The story traverses the world, beginning in Croatia and the US, and taking the characters to Italy and China. It also crosses over centuries, as the work of a 17th century priest becomes ever increasingly important in understanding their discoveries. My favourite part about the book was the description of the number 37 as the meaning of life, because it can be found in everything, such as the temperature of the human body. (There are much more convincing reasons, but I’ll let you discover them for yourselves!)

I absolutely adored the scientific bases behind most of the story and really liked how Rollins incorporated questions of ethics throughout. Is it right to keep intelligent creatures in captivity? Is it right to keep information from the world if they’re not ready for it? Who gets to decide that the world isn’t ready?
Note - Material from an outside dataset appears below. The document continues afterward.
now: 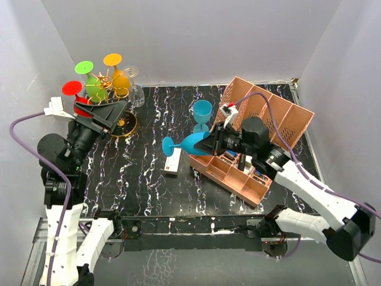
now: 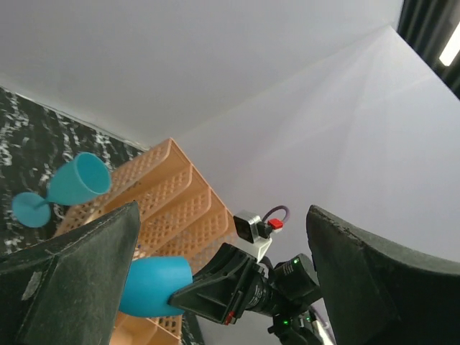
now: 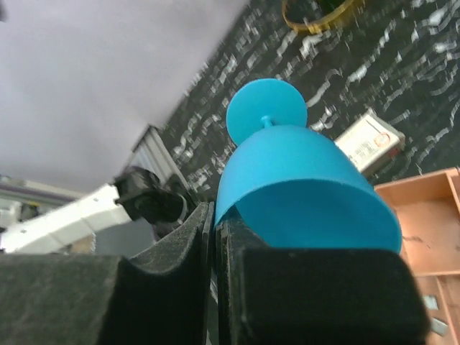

The author’s note at the end explains what is truth and what is fiction. It is absolutely fascinating what I learn from fictional stories. Some of the books Rollins referenced sound incredibly interesting and I may have to find them too! The entire field of intelligence is totally compelling, and Rollins has made me consider the ethics of pursuing new areas of enquiry, while teaching me so much. Like Matthew Reilly’s thrilling novels, The Bone Labyrinth has left me thinking not just about the characters and their fates, but also about the historical and scientific information on which the story has been based.

Absolutely perfect for fans of Matthew Reilly, I am so excited to have discovered James Rollins (even if I’m a bit late to the party!). I will be searching for the rest of the series immediately! Thrilling and fast-paced, the book doesn’t leave much room to breathe!

Do you like learning from fiction? Has fiction ever incited a particular interest?